ASSIGNED TASK
Give the count of lines in the entries that include "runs", and write nothing besides it.

Records from a dataset
------------------------------------------------------------
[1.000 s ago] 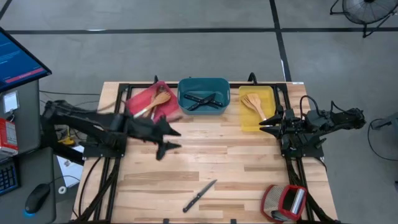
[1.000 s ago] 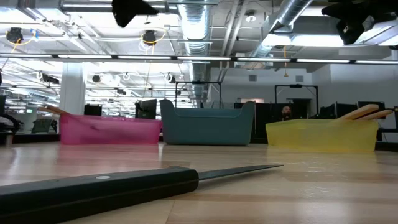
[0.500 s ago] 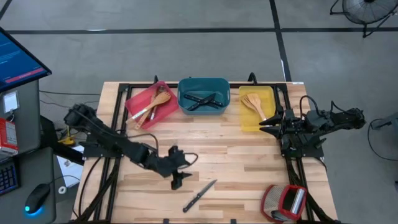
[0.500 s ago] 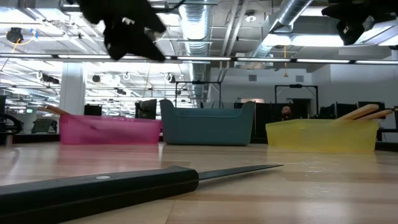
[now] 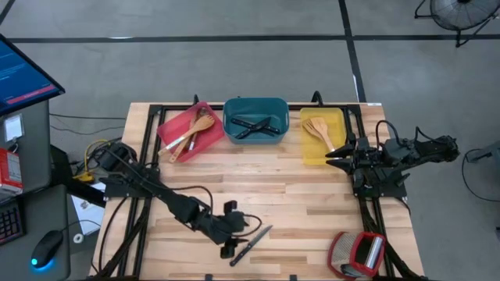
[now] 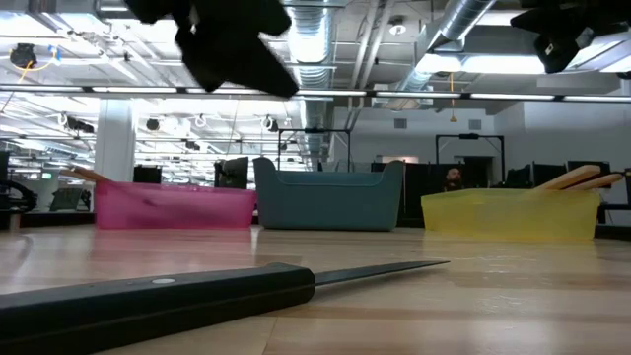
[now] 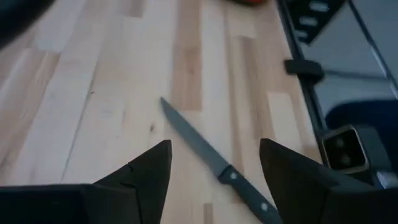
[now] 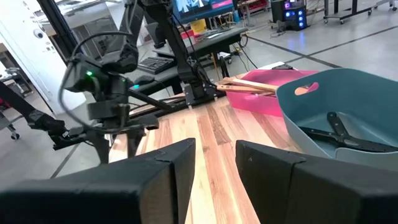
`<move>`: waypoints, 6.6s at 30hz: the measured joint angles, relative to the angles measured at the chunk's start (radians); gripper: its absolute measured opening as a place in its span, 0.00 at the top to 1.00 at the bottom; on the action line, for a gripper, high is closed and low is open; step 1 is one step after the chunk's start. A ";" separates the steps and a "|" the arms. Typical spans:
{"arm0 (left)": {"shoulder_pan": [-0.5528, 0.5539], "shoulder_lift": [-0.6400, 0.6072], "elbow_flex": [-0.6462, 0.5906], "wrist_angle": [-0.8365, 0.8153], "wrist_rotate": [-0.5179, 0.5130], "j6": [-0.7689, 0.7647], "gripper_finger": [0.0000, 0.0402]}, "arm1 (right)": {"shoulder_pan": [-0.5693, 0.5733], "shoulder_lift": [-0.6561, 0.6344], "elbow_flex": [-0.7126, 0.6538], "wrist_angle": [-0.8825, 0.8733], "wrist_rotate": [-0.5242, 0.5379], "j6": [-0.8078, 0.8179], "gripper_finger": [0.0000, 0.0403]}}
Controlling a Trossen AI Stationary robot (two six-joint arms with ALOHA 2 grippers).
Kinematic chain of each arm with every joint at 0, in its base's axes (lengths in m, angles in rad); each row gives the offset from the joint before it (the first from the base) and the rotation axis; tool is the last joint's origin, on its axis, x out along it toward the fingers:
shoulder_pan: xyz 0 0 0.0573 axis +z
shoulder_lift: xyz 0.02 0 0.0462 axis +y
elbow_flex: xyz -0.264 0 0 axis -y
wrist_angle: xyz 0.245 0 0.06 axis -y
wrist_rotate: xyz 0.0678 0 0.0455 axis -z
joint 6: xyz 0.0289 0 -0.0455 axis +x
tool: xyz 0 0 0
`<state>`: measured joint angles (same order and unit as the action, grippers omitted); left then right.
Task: Pick & Place Kitchen Items
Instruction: Put the knife into the blue bin
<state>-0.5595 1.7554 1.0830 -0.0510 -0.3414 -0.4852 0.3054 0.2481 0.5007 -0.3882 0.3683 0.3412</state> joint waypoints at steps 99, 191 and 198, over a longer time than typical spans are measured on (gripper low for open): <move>0.323 0.105 0.128 -0.403 0.243 0.465 0.48 | 0.000 0.000 0.000 -0.187 -0.001 0.131 0.69; 0.006 0.089 -0.098 -0.252 -0.086 -0.883 0.63 | 0.000 0.000 0.000 -0.246 -0.001 0.139 0.69; 0.001 0.059 -0.097 -0.359 0.002 -0.880 0.63 | 0.000 0.000 0.000 -0.248 -0.001 0.138 0.69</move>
<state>-0.5583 1.8143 0.9859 -0.4103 -0.3397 -1.3651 0.3056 0.2478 0.5011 -0.6365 0.3676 0.4797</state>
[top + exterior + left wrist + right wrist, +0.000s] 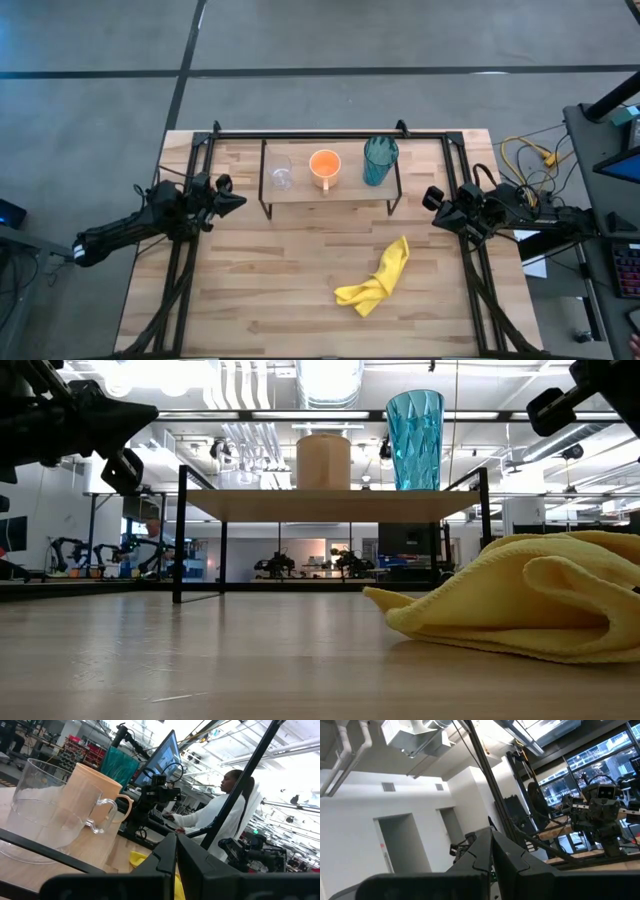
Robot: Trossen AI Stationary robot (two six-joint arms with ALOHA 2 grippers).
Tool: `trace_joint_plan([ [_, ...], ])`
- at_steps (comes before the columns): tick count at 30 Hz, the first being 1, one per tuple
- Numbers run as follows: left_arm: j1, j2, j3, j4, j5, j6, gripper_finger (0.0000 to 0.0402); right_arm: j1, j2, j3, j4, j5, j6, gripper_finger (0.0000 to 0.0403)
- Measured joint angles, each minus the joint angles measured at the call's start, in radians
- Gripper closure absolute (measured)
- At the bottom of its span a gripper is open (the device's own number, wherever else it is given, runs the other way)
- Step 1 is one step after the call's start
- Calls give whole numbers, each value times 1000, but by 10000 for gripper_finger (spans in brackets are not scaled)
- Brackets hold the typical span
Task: Stack small to large cups/mugs on shelf
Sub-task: Return to Home Position
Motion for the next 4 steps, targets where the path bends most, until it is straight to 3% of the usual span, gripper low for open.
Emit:
trace_joint_plan([
  [4, 0, 0, 0, 0, 0, 0, 402, 0, 0, 0, 0, 0, 0, 394],
])
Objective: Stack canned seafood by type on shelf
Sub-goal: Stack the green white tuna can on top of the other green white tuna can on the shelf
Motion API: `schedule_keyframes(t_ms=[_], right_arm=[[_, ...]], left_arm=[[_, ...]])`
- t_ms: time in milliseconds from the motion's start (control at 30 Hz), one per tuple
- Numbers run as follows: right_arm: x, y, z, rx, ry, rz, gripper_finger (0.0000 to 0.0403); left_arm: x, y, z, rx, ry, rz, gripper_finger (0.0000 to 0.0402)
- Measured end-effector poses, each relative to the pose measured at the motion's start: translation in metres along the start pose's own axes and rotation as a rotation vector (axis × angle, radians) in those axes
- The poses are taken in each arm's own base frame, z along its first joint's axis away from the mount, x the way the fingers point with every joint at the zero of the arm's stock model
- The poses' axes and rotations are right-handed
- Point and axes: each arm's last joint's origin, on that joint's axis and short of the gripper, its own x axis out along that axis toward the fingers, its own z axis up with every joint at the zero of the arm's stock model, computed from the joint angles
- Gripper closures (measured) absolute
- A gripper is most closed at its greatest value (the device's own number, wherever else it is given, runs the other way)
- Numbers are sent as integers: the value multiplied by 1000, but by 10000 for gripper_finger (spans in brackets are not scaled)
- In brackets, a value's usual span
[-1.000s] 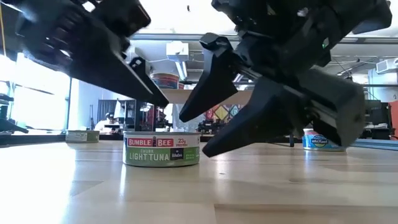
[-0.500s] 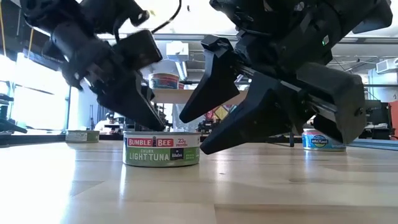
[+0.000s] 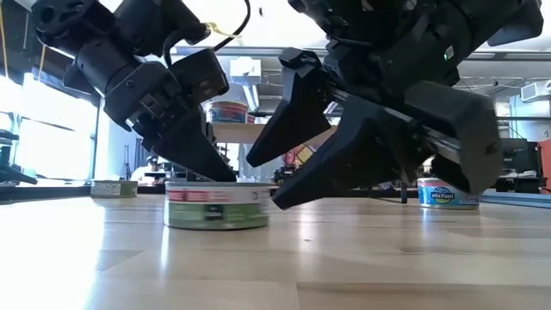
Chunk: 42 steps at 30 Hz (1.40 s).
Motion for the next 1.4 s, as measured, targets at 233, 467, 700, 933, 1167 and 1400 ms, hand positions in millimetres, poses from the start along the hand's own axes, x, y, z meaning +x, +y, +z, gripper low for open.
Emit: schedule_keyframes(t_ms=[233, 467, 700, 933, 1167, 1400], right_arm=[[1, -5, 1, -55, 5, -83, 151], [4, -11, 0, -121, -5, -79, 151], [8, -20, -2, -102, -3, -101, 151], [13, -36, -3, 8, -33, -143, 164], [19, -51, -10, 200, -57, -89, 281], [3, -43, -6, 226, 4, -48, 279]], left_arm=[[0, 5, -2, -10, 13, -17, 401], [1, 8, -3, -15, 17, 4, 401], [1, 9, -4, -13, 22, 25, 401], [1, 7, -5, -11, 22, -8, 401], [1, 8, -3, -14, 0, 6, 401], [-19, 3, 5, 9, -31, 132, 401]])
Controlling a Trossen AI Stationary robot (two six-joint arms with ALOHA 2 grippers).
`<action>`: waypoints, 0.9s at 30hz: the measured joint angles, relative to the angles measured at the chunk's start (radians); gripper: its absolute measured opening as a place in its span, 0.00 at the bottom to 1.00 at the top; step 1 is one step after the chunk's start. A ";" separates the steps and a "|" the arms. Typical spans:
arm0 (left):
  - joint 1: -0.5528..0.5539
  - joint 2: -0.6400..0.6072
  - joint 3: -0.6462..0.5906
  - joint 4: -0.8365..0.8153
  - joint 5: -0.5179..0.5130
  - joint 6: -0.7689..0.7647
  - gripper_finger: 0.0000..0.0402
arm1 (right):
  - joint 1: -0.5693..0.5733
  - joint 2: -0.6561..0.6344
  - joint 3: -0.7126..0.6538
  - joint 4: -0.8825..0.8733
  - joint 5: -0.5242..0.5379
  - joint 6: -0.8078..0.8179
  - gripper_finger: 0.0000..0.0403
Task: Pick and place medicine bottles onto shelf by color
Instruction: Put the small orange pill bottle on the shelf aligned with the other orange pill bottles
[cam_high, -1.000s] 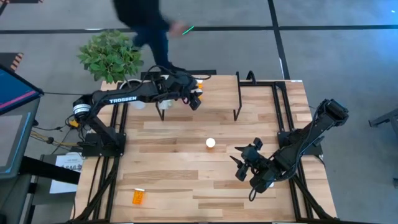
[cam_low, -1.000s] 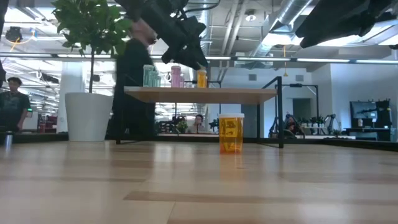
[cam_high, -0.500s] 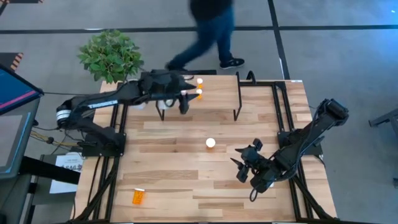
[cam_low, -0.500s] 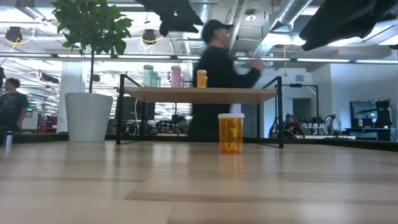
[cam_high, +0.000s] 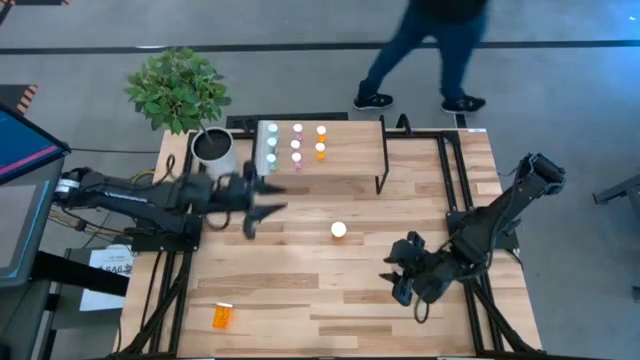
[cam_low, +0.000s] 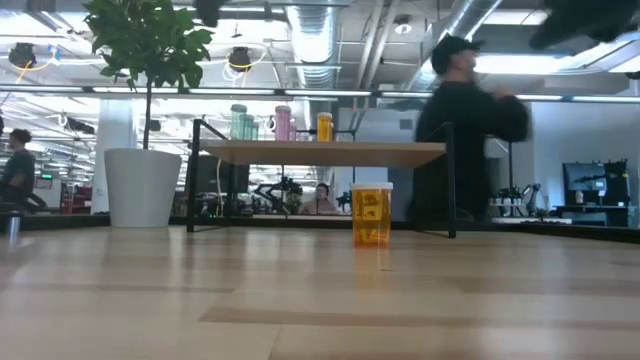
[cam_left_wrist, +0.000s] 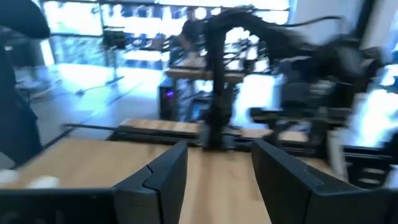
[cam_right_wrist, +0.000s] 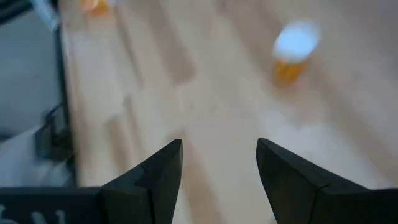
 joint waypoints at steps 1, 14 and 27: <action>-0.039 -0.018 -0.043 0.042 -0.017 -0.001 0.42 | -0.015 0.001 0.001 -0.001 -0.075 0.016 0.56; -0.250 -0.051 -0.258 0.353 -0.132 0.020 0.42 | 0.049 0.006 0.001 -0.465 -0.604 0.499 0.56; -0.250 -0.051 -0.258 0.353 -0.138 0.015 0.42 | 0.322 -0.003 -0.052 -0.317 -0.515 0.892 0.56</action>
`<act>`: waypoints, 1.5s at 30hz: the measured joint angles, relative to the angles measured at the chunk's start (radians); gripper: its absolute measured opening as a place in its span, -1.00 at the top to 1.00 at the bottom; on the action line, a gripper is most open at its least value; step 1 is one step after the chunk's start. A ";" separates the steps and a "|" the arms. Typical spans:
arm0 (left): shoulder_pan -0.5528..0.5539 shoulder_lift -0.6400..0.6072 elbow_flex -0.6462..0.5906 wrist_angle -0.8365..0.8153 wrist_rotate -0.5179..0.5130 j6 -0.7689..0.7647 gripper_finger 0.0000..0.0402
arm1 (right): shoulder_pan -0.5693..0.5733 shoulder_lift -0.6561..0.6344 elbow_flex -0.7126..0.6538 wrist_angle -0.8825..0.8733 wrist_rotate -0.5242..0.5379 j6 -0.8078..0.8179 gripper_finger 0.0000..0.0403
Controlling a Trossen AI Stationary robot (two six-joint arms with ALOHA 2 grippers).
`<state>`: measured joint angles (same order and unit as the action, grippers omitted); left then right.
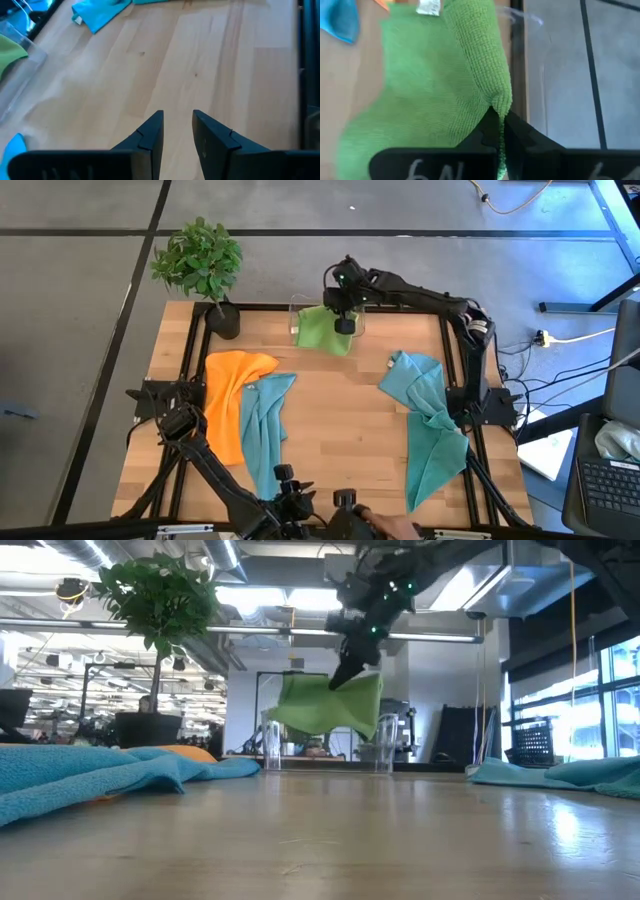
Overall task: Fold microfiber towels
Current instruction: Put the folded green microfiber towel into the transparent bin
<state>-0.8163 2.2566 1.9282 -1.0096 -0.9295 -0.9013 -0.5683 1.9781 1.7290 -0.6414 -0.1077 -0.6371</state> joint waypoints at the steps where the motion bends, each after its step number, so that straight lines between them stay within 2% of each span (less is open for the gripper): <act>1: 0.003 0.000 0.000 -0.003 -0.007 0.012 0.53 | -0.009 0.011 0.000 0.003 0.000 -0.002 0.96; 9: 0.042 0.000 0.000 -0.012 -0.075 0.099 0.53 | -0.062 0.126 0.000 0.031 -0.029 -0.104 0.96; 16: 0.094 0.000 0.000 -0.022 -0.049 0.100 0.53 | -0.109 0.201 -0.002 0.092 -0.044 -0.111 0.92; 26: 0.139 0.000 0.000 -0.030 -0.022 0.153 0.53 | -0.155 0.204 -0.002 0.123 -0.044 -0.107 0.77; 32: 0.149 0.000 0.000 -0.038 -0.022 0.153 0.53 | -0.156 0.204 -0.002 0.124 -0.044 -0.106 0.53; 38: 0.150 0.000 0.000 -0.038 -0.022 0.153 0.53 | -0.154 0.204 -0.002 0.128 -0.045 -0.099 0.12; 42: 0.150 0.000 0.000 -0.038 -0.022 0.153 0.53 | -0.147 0.201 -0.002 0.123 0.021 -0.082 -0.11; 45: 0.153 0.000 0.000 -0.037 -0.022 0.152 0.53 | -0.146 0.182 -0.002 0.104 0.025 -0.045 -0.20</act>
<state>-0.6636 2.2566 1.9282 -1.0468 -0.9516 -0.7493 -0.7147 2.1604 1.7271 -0.5377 -0.0828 -0.6825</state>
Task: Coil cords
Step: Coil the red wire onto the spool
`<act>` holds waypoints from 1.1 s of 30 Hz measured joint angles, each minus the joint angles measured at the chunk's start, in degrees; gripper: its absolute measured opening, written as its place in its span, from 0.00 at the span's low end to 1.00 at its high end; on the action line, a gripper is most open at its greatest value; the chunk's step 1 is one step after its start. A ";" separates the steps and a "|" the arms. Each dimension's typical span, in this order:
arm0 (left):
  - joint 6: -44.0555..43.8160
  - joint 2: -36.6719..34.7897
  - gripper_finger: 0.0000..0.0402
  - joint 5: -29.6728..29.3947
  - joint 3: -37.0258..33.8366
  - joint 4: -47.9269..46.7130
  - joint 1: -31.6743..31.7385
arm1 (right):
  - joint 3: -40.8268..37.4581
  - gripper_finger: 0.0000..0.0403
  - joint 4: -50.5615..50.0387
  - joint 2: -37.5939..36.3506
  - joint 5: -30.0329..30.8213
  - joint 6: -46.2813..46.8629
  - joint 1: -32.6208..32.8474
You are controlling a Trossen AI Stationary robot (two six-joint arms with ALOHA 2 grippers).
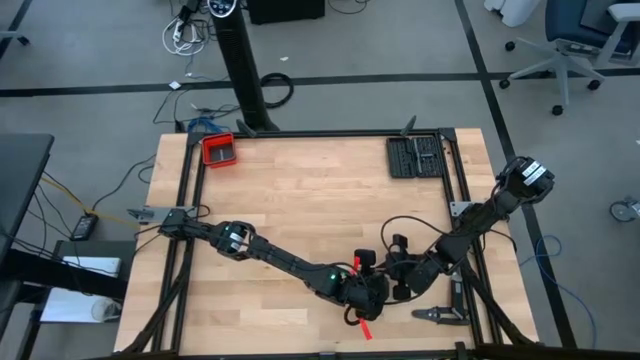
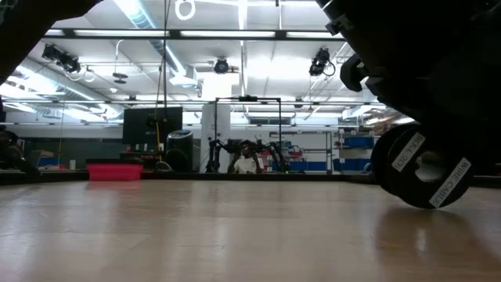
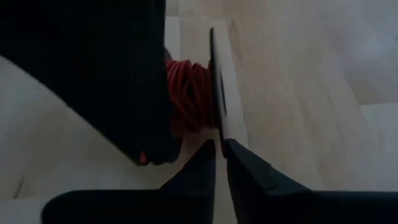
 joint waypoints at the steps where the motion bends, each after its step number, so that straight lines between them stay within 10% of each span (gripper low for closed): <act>1: 0.00 0.00 0.01 0.00 0.00 -0.06 0.00 | 0.00 0.10 -0.04 0.00 -0.06 0.34 0.19; 33: -1.66 -0.61 0.00 2.53 0.44 -2.55 0.11 | 0.07 0.24 -2.22 -6.69 8.60 -5.03 4.55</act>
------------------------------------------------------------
ANSWER TO THE EXERCISE
2